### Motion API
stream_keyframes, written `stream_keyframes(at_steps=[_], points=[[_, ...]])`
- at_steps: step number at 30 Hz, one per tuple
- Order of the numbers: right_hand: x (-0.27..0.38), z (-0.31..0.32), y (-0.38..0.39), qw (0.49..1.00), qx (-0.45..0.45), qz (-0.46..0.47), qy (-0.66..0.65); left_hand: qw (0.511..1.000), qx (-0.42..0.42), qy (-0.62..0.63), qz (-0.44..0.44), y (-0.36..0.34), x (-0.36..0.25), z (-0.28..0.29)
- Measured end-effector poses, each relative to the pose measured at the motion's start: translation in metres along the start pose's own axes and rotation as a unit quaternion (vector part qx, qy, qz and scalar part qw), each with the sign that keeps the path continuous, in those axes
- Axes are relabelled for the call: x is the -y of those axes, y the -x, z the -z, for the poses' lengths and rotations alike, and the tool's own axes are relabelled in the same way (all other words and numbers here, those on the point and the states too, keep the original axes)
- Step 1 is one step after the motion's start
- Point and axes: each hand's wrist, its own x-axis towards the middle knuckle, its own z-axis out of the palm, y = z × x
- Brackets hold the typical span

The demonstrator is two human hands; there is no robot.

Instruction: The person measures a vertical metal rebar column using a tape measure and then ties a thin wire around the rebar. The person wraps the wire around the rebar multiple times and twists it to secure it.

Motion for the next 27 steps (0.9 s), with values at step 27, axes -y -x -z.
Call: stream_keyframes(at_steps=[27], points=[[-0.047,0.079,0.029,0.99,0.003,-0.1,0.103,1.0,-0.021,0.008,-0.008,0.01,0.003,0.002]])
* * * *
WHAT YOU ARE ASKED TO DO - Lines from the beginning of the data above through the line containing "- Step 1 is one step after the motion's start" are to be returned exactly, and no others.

ANSWER -
### Motion API
stream_keyframes, written `stream_keyframes(at_steps=[_], points=[[_, ...]])`
- at_steps: step number at 30 Hz, one per tuple
- Order of the numbers: right_hand: x (-0.27..0.38), z (-0.31..0.32), y (-0.38..0.39), qw (0.49..1.00), qx (-0.45..0.45), qz (-0.46..0.47), qy (-0.66..0.65); left_hand: qw (0.511..1.000), qx (-0.42..0.42), qy (-0.62..0.63), qz (-0.44..0.44), y (-0.36..0.34), x (-0.36..0.25), z (-0.28..0.29)
- Measured end-effector poses, each relative to the pose measured at the motion's start: translation in metres along the start pose's own axes and rotation as a unit quaternion (vector part qx, qy, qz and scalar part qw), each with the sign that keeps the path continuous, in those axes
- Axes are relabelled for the call: x is the -y of those axes, y the -x, z the -z, for the poses' lengths and rotations alike, and the tool's own axes are relabelled in the same way (all other words and numbers here, those on the point and the states too, keep the original axes)
- Step 1 is one step after the motion's start

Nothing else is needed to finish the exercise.